Closed jamesmunns closed 5 months ago
When making a request:
curl --header "X-MyHeader-secret: 123" -vvvv --insecure https://fedora.local:4443
With this Control Path
config:
# "Path Control" affects requests and responses as they are proxied
[basic-proxy.path-control]
# upstream request filters specifically allow for the cancellation or modification
# of requests, as they are being made.
#
# Filters are applied in the order they are specified. Multiple instances of
# each filter may be provided.
upstream-request-filters = [
# Remove any headers with keys matching `pattern`
{ kind = "remove-header-key-regex", pattern = ".*(secret|SECRET).*" },
# Add or replace (e.g. "Upsert") a fixed header with the given key and value
{ kind = "upsert-header", key = "x-proxy-friend", value = "river" },
]
We can see the requests being made, and the filter operations occurring:
2024-04-18T14:24:18.598712Z DEBUG pingora_proxy: Successfully get a new request
2024-04-18T14:24:18.598784Z TRACE pingora_proxy: Request header: Parts { method: GET, uri: /, version: HTTP/1.1, headers: {"host": "fedora.local:4443", "user-agent": "curl/8.4.0", "accept": "*/*", "x-myheader-secret": "123"} }
2024-04-18T14:24:18.599457Z DEBUG pingora_core::connectors: No reusable connection found for addr: 91.107.223.4:443, scheme: HTTPS,sni: onevariable.com,
2024-04-18T14:24:18.621248Z DEBUG pingora_core::connectors::l4: connected to new server: 91.107.223.4:443
!!!
2024-04-18T14:24:18.649995Z DEBUG river::proxy::request_modifiers: Removing header: "x-myheader-secret"
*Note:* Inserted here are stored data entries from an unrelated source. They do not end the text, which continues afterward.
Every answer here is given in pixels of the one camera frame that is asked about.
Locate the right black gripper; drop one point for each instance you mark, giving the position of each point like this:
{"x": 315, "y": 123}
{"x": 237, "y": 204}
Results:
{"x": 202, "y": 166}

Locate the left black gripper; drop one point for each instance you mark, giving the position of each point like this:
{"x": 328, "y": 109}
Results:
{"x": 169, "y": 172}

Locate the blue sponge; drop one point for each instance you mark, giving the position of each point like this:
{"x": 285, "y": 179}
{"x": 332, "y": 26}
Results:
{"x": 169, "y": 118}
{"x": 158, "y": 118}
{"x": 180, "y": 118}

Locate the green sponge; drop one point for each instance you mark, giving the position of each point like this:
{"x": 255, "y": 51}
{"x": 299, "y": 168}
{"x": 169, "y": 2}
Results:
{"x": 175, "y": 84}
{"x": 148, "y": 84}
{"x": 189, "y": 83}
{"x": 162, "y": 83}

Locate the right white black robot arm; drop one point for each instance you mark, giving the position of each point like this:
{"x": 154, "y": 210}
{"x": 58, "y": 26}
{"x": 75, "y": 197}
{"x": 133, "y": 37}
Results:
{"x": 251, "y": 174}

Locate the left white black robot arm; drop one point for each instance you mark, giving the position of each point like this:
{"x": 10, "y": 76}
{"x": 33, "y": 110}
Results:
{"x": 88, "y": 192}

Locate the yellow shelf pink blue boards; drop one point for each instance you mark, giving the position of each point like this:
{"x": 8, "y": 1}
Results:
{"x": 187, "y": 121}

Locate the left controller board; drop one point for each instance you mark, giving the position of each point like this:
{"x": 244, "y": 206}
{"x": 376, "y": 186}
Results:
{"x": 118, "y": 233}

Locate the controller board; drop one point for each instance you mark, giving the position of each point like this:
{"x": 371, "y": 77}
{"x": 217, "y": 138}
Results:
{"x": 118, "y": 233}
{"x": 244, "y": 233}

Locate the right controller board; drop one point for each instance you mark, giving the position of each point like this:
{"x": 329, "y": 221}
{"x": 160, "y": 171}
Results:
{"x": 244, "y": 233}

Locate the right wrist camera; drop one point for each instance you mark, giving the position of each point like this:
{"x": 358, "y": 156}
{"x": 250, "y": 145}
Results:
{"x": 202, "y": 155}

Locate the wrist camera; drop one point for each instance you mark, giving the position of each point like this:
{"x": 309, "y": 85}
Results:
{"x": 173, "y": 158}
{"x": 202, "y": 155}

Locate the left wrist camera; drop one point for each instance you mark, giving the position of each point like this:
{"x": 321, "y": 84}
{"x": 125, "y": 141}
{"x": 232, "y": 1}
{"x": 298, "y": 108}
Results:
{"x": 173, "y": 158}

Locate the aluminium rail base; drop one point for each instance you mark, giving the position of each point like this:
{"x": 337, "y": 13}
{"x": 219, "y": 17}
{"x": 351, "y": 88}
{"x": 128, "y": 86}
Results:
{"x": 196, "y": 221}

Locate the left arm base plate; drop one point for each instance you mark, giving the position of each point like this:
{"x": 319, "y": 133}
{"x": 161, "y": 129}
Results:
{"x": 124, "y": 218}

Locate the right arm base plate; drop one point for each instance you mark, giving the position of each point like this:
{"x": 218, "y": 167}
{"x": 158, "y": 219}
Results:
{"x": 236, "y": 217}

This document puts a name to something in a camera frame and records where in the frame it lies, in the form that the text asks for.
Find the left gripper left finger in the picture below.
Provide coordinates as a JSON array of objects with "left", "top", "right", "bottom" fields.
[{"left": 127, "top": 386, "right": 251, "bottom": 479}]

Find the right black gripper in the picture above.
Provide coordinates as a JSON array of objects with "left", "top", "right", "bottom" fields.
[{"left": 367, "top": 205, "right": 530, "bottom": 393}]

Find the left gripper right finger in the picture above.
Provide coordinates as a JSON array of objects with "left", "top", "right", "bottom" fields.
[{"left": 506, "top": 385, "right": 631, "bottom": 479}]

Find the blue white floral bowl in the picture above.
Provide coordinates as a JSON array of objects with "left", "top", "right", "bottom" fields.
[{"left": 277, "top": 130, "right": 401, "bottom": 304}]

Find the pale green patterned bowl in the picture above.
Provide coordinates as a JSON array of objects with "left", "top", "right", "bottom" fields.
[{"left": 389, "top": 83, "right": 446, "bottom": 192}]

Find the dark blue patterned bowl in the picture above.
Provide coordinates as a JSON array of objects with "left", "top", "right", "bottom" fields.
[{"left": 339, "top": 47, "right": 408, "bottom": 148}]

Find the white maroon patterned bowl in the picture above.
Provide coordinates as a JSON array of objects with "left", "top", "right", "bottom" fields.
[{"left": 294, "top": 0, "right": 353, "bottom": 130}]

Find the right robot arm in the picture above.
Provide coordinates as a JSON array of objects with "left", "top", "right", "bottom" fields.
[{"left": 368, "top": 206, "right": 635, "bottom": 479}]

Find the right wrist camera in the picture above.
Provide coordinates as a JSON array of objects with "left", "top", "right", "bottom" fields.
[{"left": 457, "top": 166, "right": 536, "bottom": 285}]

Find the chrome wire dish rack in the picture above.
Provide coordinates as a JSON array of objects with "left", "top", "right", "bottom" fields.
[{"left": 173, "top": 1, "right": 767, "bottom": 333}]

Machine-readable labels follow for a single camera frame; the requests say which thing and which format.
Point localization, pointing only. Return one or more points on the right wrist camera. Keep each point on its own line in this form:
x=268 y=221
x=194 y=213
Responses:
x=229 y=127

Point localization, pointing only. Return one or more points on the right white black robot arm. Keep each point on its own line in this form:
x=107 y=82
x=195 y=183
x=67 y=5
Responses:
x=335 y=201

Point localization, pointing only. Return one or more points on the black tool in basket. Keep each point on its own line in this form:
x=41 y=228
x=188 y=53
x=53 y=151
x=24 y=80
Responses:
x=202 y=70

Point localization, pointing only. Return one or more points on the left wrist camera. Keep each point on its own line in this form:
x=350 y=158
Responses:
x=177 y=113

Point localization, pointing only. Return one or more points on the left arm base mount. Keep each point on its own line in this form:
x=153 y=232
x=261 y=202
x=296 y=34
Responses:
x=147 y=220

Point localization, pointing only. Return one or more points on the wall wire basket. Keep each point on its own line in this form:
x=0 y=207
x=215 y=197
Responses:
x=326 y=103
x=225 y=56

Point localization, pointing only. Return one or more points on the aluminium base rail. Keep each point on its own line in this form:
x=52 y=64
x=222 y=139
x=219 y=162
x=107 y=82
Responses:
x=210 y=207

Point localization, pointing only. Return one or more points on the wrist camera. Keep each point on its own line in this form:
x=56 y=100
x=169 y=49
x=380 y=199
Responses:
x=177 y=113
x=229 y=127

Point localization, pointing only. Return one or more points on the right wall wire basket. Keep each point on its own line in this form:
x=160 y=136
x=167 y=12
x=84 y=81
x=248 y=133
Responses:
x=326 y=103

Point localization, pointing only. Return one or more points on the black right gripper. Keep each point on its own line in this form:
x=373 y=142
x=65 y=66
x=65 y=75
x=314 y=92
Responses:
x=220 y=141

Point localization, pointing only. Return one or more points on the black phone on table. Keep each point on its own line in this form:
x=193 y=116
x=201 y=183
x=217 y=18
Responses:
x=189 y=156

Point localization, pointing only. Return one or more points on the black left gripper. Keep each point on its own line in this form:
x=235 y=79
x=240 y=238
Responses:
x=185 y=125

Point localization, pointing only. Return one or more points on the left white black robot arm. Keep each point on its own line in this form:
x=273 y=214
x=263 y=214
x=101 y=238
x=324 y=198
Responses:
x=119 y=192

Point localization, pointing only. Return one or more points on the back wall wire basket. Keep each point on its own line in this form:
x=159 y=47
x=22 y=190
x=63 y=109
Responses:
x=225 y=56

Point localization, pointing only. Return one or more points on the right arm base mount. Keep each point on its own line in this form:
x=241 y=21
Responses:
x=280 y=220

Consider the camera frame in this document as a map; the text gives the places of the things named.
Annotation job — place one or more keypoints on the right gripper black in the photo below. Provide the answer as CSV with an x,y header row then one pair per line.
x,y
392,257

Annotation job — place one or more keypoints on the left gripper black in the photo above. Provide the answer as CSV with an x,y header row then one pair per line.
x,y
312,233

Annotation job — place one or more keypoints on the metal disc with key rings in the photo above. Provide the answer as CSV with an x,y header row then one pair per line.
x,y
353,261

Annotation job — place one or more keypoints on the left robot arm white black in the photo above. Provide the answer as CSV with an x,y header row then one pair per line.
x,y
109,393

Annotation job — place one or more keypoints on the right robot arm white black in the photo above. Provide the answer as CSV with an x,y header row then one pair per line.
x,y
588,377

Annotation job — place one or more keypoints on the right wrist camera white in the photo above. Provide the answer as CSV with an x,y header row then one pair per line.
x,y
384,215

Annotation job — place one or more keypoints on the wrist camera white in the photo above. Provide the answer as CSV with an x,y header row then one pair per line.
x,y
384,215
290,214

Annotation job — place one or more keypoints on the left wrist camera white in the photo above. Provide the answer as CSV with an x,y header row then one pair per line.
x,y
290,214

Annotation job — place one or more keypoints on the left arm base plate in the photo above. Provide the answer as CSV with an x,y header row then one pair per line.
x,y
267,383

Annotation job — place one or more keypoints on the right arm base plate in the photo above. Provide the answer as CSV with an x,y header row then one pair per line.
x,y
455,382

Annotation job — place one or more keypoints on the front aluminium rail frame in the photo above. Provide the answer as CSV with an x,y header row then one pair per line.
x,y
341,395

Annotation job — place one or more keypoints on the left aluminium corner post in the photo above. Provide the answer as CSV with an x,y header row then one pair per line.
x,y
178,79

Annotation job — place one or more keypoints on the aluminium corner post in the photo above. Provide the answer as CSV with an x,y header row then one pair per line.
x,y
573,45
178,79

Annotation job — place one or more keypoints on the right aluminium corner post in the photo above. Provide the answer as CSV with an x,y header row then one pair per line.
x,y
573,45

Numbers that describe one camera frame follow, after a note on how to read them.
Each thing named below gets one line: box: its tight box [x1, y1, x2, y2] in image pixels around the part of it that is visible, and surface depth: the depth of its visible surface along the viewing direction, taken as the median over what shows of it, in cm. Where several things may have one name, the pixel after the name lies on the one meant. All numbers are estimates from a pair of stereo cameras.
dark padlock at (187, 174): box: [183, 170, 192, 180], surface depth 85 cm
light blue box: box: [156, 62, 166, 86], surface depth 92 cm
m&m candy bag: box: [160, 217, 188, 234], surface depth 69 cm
2024-04-18T14:24:18.650187Z DEBUG river::proxy::request_modifiers: Inserted header: x-proxy-friend: river
2024-04-18T14:24:18.650224Z DEBUG pingora_proxy::proxy_h1: Sending header to upstream RequestHeader { base: Parts { method: GET, uri: /, version: HTTP/1.1, headers: {"host": "fedora.local:4443", "user-agent": "curl/8.4.0", "accept": "*/*", "x-proxy-friend": "river"} }, header_name_map: Some({"host": CaseHeaderName(b"Host"), "user-agent": CaseHeaderName(b"User-Agent"), "accept": CaseHeaderName(b"Accept"), "x-proxy-friend": CaseHeaderName(b"x-proxy-friend")}), raw_path_fallback: [] }
!!!
2024-04-18T14:24:18.650319Z TRACE pingora_core::protocols::http::v1::client: Writing request header: b"GET / HTTP/1.1\r\nHost: fedora.local:4443\r\nUser-Agent: curl/8.4.0\r\nAccept: */*\r\nx-proxy-friend: river\r\n\r\n"
2024-04-18T14:24:18.650737Z DEBUG pingora_proxy::proxy_h1: finish sending body to upstream
(area highlighted by me with !!!
showing the actions taken)
Also added the same filters to the Response path as well.
Closes #24.
This introduces basic "Request Path Control" features - the ability to modify or block in-flight requests.
Additionally, this switches to the more complete http proxy facilities provided by pingora.